Why might E. coli colonies look different than expected on MacConkey or EMB?

Different incubation times, temperatures, or overly crowded streaking can alter colony color intensity and sheen development. Also, some non-E. coli lactose fermenters can produce similar results, so unexpected appearances should be treated as “presumptive only” until confirmed with additional tests.

Is metallic green sheen on EMB always specific to E. coli?

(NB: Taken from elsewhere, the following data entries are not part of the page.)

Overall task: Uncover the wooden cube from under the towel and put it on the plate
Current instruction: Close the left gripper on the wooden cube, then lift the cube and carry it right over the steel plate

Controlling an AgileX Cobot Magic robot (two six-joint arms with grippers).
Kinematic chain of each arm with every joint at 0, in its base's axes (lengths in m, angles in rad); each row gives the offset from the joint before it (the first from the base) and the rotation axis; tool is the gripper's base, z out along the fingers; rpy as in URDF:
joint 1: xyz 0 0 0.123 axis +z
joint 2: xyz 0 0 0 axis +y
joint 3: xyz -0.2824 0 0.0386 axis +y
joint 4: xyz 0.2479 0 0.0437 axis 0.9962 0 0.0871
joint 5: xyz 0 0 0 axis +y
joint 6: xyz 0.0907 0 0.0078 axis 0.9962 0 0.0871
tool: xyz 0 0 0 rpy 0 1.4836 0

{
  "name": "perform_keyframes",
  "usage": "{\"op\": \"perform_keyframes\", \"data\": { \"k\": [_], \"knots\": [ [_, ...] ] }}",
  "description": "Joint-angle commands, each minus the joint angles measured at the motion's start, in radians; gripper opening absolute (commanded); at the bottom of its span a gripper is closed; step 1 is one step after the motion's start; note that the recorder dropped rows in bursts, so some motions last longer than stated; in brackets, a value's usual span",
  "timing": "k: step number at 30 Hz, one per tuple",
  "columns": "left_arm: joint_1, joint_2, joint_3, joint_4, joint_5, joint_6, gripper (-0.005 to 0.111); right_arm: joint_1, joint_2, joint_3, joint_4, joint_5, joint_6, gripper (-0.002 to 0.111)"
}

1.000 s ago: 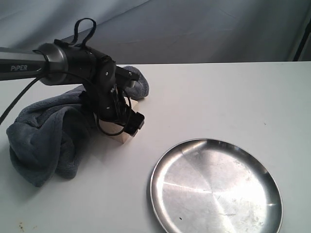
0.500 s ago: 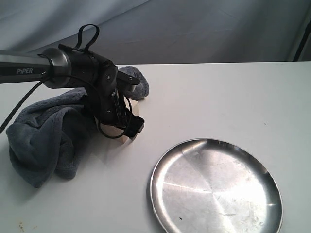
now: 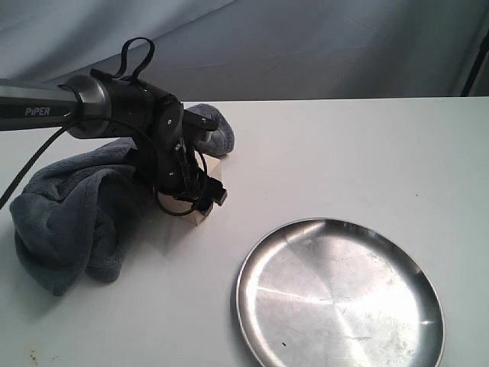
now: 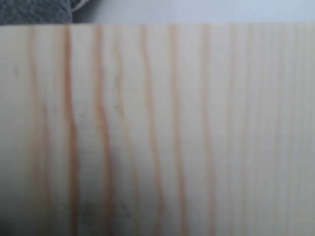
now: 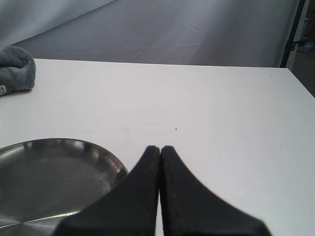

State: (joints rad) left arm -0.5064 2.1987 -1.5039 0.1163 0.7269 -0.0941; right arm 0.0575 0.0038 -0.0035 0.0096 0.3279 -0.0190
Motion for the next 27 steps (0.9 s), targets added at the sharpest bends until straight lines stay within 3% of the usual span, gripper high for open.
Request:
{"op": "perform_keyframes", "data": {
  "k": [1, 7, 21, 27],
  "knots": [
    [-0.004, -0.008, -0.002, -0.002, -0.01, -0.007, 0.015, 0.003, -0.004, 0.004, 0.0, -0.01, 0.001, 0.0],
    [-0.004, -0.065, -0.002, -0.002, -0.011, -0.001, 0.0, 0.003, -0.004, 0.004, 0.0, -0.01, 0.001, 0.0],
    [-0.01, -0.151, -0.002, -0.003, 0.024, 0.025, 0.0, 0.003, -0.004, 0.004, 0.0, -0.01, 0.001, 0.0],
    [-0.067, -0.163, -0.002, -0.002, 0.037, 0.074, 0.0, 0.003, -0.004, 0.004, 0.0, -0.01, 0.001, 0.0]
  ]
}}
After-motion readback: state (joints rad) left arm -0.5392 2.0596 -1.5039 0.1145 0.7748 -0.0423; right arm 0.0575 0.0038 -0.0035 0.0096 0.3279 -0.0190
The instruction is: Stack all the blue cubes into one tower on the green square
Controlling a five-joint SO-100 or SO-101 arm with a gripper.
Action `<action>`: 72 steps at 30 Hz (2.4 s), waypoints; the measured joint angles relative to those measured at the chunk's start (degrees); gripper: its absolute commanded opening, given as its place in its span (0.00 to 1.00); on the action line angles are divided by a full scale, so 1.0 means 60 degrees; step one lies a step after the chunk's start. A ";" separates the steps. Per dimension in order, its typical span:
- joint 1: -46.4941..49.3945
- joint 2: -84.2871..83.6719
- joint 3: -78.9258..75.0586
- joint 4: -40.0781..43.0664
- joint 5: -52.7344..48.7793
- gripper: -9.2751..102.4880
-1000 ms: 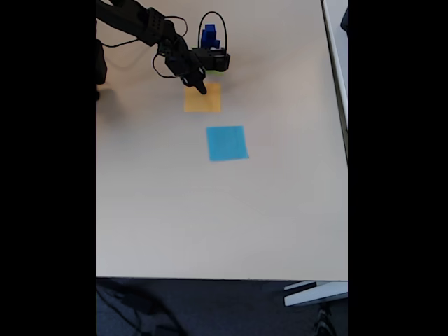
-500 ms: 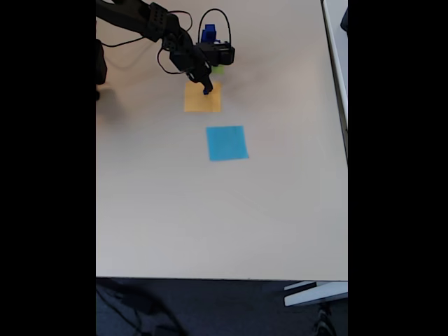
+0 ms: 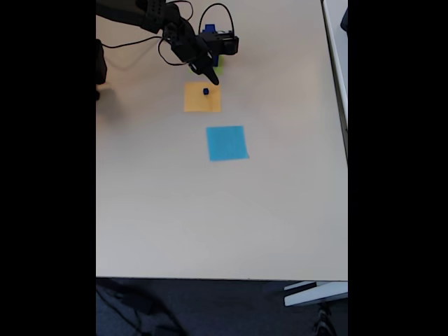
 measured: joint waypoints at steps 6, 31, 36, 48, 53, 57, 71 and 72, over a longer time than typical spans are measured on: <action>0.0000 -0.0015 0.0044 0.0000 0.0688 0.26; -0.0249 -0.0806 0.0439 -0.0117 0.1392 0.26; -0.0249 -0.1025 0.0454 -0.0337 0.1392 0.25; -0.0234 -0.1128 0.0513 -0.0557 0.1216 0.22; -0.0234 -0.1128 0.0513 -0.0557 0.1216 0.21; -0.0234 -0.1128 0.0513 -0.0557 0.1187 0.21; 0.0015 -0.1157 0.0513 -0.0557 0.0835 0.21; 0.0000 -0.1157 0.0513 -0.0557 0.0806 0.21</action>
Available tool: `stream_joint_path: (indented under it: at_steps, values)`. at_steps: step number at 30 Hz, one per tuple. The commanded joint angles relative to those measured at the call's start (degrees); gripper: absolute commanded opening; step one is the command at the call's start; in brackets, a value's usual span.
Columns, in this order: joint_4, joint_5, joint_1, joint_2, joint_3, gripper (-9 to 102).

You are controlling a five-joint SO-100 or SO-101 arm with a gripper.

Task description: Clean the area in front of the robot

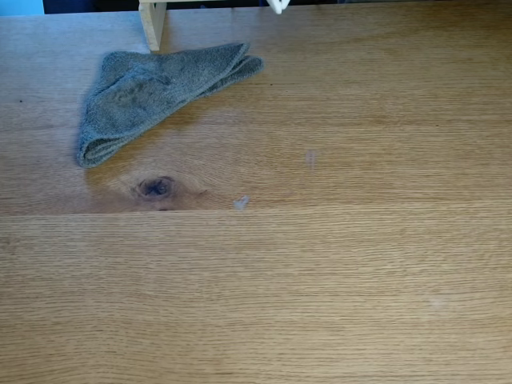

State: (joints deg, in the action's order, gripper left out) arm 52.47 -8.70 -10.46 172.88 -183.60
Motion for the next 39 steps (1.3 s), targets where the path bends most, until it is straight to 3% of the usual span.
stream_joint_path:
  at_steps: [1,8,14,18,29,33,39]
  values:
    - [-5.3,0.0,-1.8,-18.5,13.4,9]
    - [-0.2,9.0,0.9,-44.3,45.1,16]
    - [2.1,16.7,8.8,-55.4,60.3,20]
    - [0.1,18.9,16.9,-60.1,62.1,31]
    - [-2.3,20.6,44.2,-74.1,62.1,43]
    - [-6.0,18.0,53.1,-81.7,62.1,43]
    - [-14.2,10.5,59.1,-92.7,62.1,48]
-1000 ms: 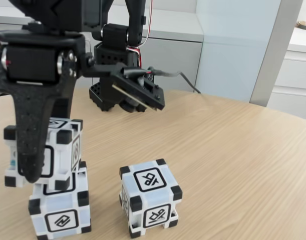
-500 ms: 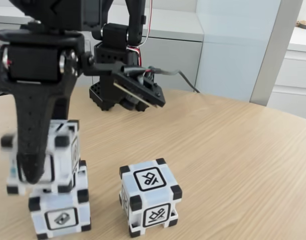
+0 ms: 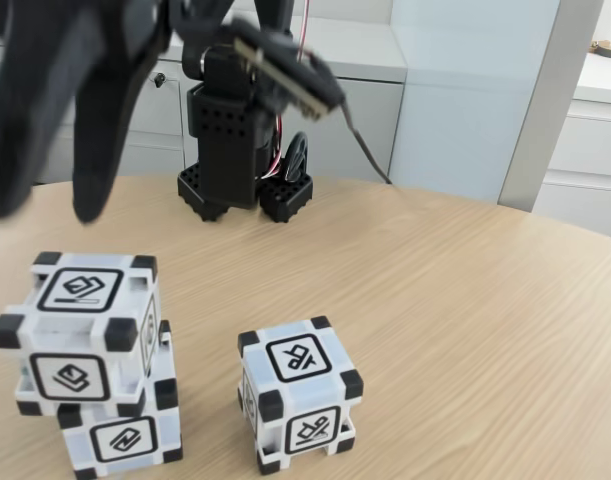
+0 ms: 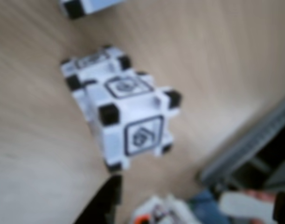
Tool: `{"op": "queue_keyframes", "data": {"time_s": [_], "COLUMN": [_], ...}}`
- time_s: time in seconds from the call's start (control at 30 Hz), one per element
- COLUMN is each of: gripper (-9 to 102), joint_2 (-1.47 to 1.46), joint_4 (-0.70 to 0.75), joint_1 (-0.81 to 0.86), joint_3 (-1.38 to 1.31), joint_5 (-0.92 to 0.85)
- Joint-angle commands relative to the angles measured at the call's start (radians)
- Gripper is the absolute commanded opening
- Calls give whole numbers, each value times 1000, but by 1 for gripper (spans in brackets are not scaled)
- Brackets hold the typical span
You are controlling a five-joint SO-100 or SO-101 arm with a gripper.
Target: Stack cubes from left to right.
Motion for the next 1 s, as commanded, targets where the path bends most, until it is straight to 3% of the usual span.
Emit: {"op": "queue_keyframes", "data": {"time_s": [0.0,0.33,0.97], "gripper": [33,36,41], "joint_2": [80,63,-319], "joint_4": [3,5,3], "joint_1": [-25,-290,-318], "joint_3": [-28,-25,38], "joint_5": [25,202,104]}}
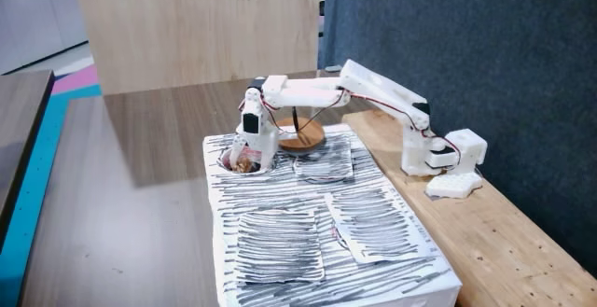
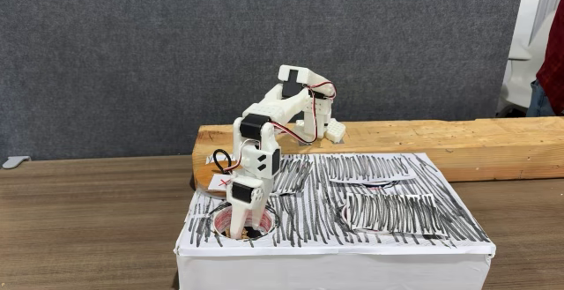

No. The metallic sheen strongly suggests E. coli because of intense lactose fermentation, but other organisms that ferment lactose rapidly can also produce look-alike colonies. Treat sheen as a prompt to run confirmatory identification rather than as a final answer.

How long should I incubate E. coli plates to get reliable colony characteristics?

A common benchmark is 18 to 24 hours aerobically at 35 to 37°C. If you incubate much longer (for example 48 to 72 hours), some colonies may change in appearance, making differentiation cues less crisp.

Can E. coli grow anaerobically on agar plates?

Yes, E. coli can grow as a facultative anaerobe, but most colony appearance schemes for these agars assume aerobic incubation. If you intentionally incubate anaerobically, expect the usual lactose fermentation-based color cues to shift and be less comparable to standard expectations.

What if no colonies appear on a plate that should support E. coli growth?

First check the incubation temperature (E. coli typically performs best around 37°C), then confirm the plate age and that the agar was prepared correctly and not dried out. Also consider whether the sample truly contains viable E. coli, since stressed cells may take longer than your planned incubation window.

Can E. coli be grown on fungal media like Sabouraud dextrose or potato dextrose agar?

It can sometimes grow if the medium is not strongly inhibitory, but those media are primarily formulated for fungi and may not provide optimal conditions for consistent E. coli colony characteristics. For bacterial work, use bacterial standard media (LB, nutrient agar, TSA) rather than fungal-focused formulations.

Do I need a selective and differential medium if I’m culturing a known lab strain?

Not usually. If you already have a characterized strain and just need propagation or maintenance, LB (or nutrient agar/TSA) is typically sufficient. Selective or differential plates are most valuable when distinguishing E. coli from other organisms in a mixed sample.

Which agar is best for confirming E. coli from an environmental or food sample?

A practical approach is to pair a general growth plate (such as LB) with a presumptive-differentiation plate (MacConkey or EMB, or a chromogenic plate if available). This helps you avoid false negatives from relying on only one medium, and it gives you clearer comparison across colony patterns.

What are common contamination mistakes that ruin colony interpretation?

Avoid opening plates unnecessarily, streak with sterile technique between quadrants, and incubate plates inverted to reduce condensation drips that can spread colonies. If MacConkey or EMB shows multiple distinct colony types, assume mixed culture and proceed with isolation or confirmatory testing rather than picking a single “typical” colony.

Is chromogenic CHROMagar always the quickest path to presumptive ID?

It can be fast and convenient because it translates certain enzyme activities into color, but it still relies on standard incubation conditions and correct interpretation rules for that specific brand. If colors are weak or mixed, you may need to subculture to obtain well-isolated colonies before concluding presumptive identification.

Can I use only one agar for coliform screening, or should I follow a full workflow?

For screening, one plate can give a rough idea, but standardized enumeration and confirmation workflows often use specific media combinations and incubation parameters. If your result has to be defensible, follow a validated workflow and include confirmatory steps beyond “growth plus color” on a single agar.